Item – Theses Canada

OCLC number
741397710
Link(s) to full text
LAC copy
LAC copy
Author
Donald, Dwayne Trevor,1966-
Title
The pedagogy of the fort : curriculum, Aboriginal-Canadian relations, and Indigenous Métissage.
Degree
Ph. D. -- University of Alberta, 2009
Publisher
Ottawa : Library and Archives Canada = Bibliothèque et Archives Canada, [2010]
Description
6 microfiches
Notes
Includes bibliographical references.
Abstract
This work focuses on the fort as a mythic symbol deeply embedded within the story of Canadian nation and nationality that teaches and naturalizes a divisive and dispiriting civilizational divide separating Aboriginal peoples and Canadians. I argue that this pedagogy of the fort, informed by colonial frontier logics, has been taught in Canada for many generations and severely circumscribes the ways in which the relationships connecting Aboriginal peoples and Canadians are conceptualized. Building on these insights, I contend that universities, schools, classrooms, curriculum scholars, and curriculum documents typically replicate these fort teachings when considering the possible significance of Indigenous peoples and knowledge systems to contemporary educational contexts. This contention is supported through close examination of the curricular and pedagogical problem presented to the field of education as significant initiatives have been undertaken across Canada to appropriately and respectfully consider Indigenous knowledges and perspectives.
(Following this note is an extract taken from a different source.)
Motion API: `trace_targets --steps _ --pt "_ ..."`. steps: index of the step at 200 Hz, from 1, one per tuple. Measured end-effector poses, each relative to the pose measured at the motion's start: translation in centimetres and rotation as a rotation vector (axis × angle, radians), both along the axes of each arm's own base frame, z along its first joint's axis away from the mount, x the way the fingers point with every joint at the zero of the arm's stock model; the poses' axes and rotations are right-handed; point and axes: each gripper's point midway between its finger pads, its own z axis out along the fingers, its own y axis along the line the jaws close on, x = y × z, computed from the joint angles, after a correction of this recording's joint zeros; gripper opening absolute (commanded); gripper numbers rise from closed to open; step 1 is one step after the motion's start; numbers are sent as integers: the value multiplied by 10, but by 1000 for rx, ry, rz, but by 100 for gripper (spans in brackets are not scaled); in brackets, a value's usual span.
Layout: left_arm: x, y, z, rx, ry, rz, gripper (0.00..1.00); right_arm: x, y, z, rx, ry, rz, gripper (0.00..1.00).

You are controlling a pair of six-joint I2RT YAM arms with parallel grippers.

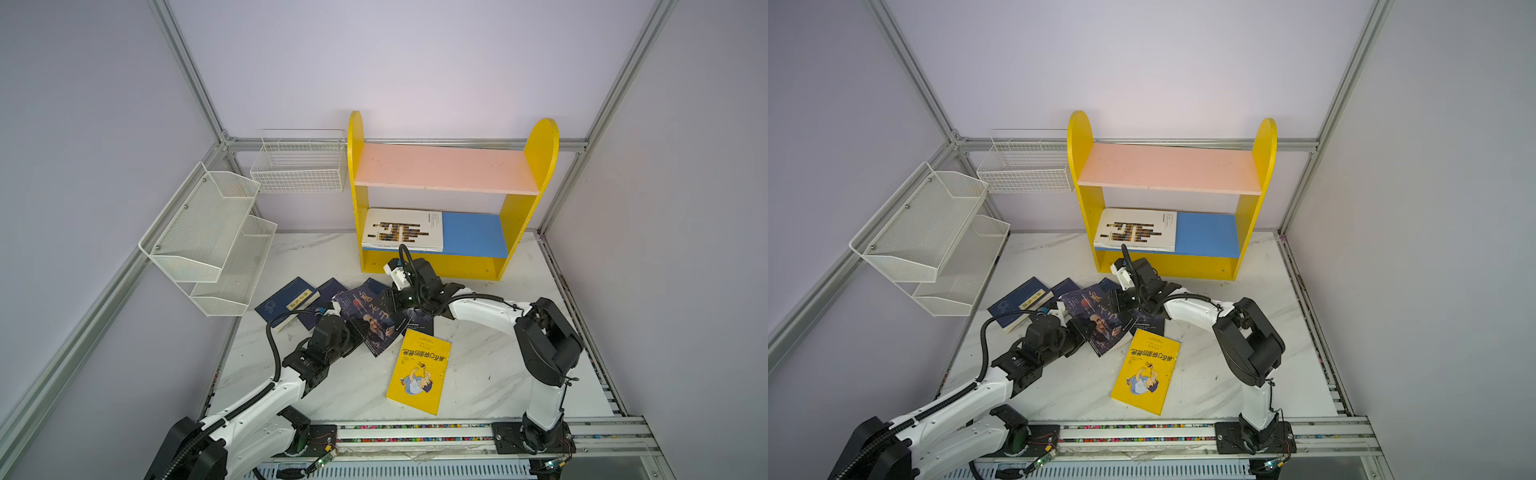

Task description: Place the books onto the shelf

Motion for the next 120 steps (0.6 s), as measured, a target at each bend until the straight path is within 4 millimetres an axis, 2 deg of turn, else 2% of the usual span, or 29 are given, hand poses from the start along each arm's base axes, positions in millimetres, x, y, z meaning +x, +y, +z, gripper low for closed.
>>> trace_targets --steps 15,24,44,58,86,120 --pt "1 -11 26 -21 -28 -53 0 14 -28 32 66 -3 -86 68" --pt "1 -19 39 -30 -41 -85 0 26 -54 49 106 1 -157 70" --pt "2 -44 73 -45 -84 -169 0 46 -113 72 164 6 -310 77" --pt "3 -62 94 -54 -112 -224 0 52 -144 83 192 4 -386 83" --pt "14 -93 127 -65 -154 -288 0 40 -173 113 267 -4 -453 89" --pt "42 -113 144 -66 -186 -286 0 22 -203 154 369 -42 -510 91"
I specifically focus on the responses of practicing and preservice teachers to recent social studies curricular initiatives undertaken in the Province of Alberta that emphasize Aboriginal perspectives. I interpret their problematic responses to these initiatives with reference to the inherited colonial terrain and received theories of Indigenousness that typically inform teacherly considerations of curriculum and pedagogy today. I make the point that Indigenous scholars can also reinscribe these troubling divides when they frame their ideas in isolated and exclusionary ways. I argue throughout this work that the necessary next step in the struggle to decolonize involves an interrogation and rejection of circumscriptive colonial logics--like the pedagogy of the fort--and the conceptualization of more complexly relational standpoints and intents. To foster such movement, I forward an interpretive sensibility and research standpoint termed Indigenous Métissage that focuses on insights derived from contextualized and place-based interpretations of Aboriginal-Canadian relations. I contend that the field needs more critical articulations of Indigenous curriculum and pedagogy that honour the ethical imperative of human relationality and contest, rather than reinscribe, colonial frontier logics.